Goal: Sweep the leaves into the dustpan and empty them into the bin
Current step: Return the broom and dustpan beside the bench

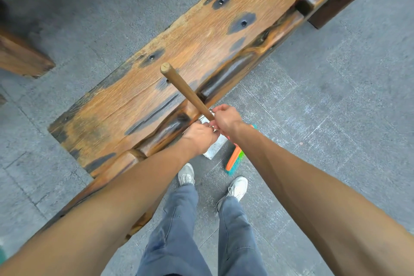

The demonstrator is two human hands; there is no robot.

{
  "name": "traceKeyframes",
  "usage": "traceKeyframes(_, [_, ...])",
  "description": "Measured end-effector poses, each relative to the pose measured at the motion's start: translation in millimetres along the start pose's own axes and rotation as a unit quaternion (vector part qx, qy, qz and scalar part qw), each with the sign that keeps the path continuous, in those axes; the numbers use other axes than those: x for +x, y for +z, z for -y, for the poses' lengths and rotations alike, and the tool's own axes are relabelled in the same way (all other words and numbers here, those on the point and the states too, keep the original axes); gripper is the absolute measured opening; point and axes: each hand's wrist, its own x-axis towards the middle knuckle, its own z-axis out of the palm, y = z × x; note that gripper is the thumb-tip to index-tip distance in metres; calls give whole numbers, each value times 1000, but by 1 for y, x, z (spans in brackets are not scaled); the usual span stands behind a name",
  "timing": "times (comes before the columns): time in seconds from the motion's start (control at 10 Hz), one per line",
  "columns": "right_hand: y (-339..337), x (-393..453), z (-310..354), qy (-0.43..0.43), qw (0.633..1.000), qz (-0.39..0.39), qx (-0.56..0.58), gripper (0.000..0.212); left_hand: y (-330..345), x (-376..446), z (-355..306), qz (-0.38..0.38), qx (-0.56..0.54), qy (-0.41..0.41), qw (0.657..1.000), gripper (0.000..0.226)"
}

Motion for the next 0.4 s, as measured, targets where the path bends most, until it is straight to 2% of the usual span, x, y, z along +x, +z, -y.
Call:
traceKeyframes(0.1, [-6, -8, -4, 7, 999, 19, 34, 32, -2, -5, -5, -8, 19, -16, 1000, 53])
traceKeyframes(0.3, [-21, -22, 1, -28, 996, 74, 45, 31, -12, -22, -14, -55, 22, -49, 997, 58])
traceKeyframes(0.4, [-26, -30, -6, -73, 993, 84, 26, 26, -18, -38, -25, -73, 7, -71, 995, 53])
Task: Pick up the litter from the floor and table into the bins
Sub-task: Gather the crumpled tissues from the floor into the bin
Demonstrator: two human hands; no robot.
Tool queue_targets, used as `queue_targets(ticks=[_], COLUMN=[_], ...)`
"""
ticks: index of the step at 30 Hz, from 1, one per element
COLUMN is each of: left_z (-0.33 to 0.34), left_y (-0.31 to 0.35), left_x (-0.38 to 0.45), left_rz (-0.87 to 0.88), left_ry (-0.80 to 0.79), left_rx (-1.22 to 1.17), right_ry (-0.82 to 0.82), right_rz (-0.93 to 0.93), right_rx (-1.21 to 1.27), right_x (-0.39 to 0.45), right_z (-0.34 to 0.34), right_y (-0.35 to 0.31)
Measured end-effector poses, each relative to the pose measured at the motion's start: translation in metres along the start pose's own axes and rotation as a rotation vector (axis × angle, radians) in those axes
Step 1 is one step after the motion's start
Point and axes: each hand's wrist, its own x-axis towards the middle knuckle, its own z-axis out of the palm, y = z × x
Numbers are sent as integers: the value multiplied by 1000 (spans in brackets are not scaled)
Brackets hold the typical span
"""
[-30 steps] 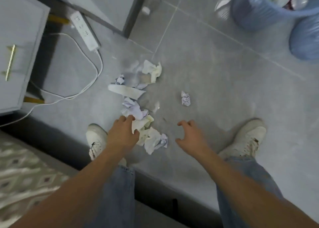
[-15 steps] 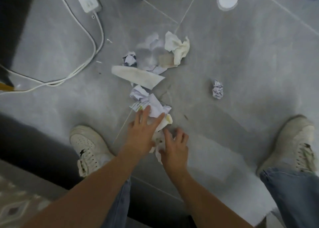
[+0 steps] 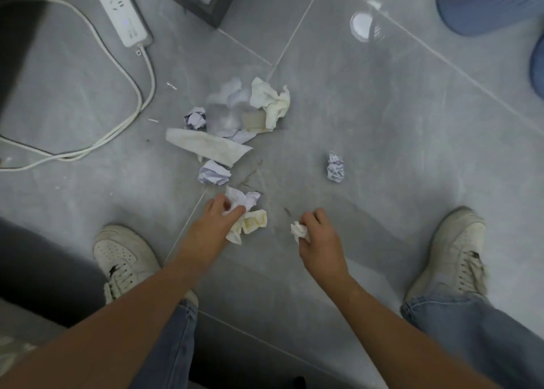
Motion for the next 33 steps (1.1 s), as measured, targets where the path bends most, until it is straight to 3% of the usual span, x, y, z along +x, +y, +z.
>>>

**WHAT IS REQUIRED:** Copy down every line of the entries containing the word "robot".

**YOUR SOLUTION:**
The demonstrator is two human hands; there is no robot.
Demonstrator: two human hands; no robot.

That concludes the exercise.